I’ve always had plans to write a decent XML editor so that we can take the editing duties away from the developers and place it in less skilled hands. My plan was to write an AIR application to load an XML Schema and a config file with fonts, sizes etc written by the developers, and then for someone else to input the copy and modify the properties defined in the schema, with a live preview to show how these elements display. Unfortunately, as always, I never have time to get this done.

Version I – Birth

On Project Blackbeard, we have a couple of close deadlines, and I didn’t want my team to spend a lot of time building masses of xml for all the copy. I asked my backend developer on the project to build a simple CMS that did the following:

  • allow us to assign an id for that piece of copy
  • allow us to write a description of that piece of copy
  • allow us to specify an example image
  • allow us to specify a max character limit and single line/ multiline
  • provide us with a field to write comments on the copy provided
  • allow the client to edit the copy within the limits we had specified
  • allow the client to write comments about the copy
  • save each line to the backend
  • save an xml file to the dev svn for the app devs

He gave me a tool. It did the job, but it had no finesse. Time to do some fixes.

Version II – Infancy

The tool wasn’t something I could ask the client to spend their time in. From a usability point of view it wasn’t very friendly either. Every time you added a new row it would refresh the page. I spent a little time over the next couple of days making it pretty, and adding some javascript to dynamically add rows and other things to make it a bit more user friendly.

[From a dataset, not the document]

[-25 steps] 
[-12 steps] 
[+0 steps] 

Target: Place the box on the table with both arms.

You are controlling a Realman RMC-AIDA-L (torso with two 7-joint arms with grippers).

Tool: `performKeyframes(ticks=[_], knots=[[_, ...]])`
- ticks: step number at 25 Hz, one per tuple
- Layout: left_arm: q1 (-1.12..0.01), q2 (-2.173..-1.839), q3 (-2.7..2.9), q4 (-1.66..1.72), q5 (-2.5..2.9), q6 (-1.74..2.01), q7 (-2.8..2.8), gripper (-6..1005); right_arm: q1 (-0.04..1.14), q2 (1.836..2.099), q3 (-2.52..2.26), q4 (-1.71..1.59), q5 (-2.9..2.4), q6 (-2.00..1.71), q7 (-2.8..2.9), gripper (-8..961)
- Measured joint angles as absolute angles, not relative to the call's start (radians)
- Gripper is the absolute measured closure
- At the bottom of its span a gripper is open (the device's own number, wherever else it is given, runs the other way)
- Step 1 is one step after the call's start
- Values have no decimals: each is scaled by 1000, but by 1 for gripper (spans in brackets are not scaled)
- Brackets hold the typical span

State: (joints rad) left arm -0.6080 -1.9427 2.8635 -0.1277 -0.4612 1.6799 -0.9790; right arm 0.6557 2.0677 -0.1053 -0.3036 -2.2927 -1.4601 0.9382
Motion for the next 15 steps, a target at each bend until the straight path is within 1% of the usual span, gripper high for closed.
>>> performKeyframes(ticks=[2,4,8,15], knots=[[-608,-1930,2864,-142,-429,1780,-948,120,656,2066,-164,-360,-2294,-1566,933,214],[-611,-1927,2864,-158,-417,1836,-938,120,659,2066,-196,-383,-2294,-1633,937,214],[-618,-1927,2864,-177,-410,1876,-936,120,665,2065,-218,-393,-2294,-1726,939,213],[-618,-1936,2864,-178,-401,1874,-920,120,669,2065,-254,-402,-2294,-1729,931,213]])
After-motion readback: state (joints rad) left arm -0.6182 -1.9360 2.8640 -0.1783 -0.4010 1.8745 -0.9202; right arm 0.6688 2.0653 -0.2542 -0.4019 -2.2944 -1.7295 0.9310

After that little effort I reassessed the current workflow. The client was writing their copy into a GoogleDocs spreadsheet, then our Project Manager was taking this and forcing it into the XML CMS we had created. Then the developers edited the xml file generated to suit their needs. The XML tool still wasn’t particularly user friendly, it was was nowhere near as feature complete as I’d have liked given the limited time I could spend on it. It wasn’t really working.

I wrote down the features I’d like to include in the tool, and realized that what I wanted to do was rewrite the GoogleDocs spreadsheet editing mechanism but with fewer columns. Not brilliant. The client were using our GoogleDocs spreadsheet file anyway, so why not try and put that file to use? After all, Google Docs has a great interface which is familiar to everyone and allows import and export of different formats. Enter Mach III.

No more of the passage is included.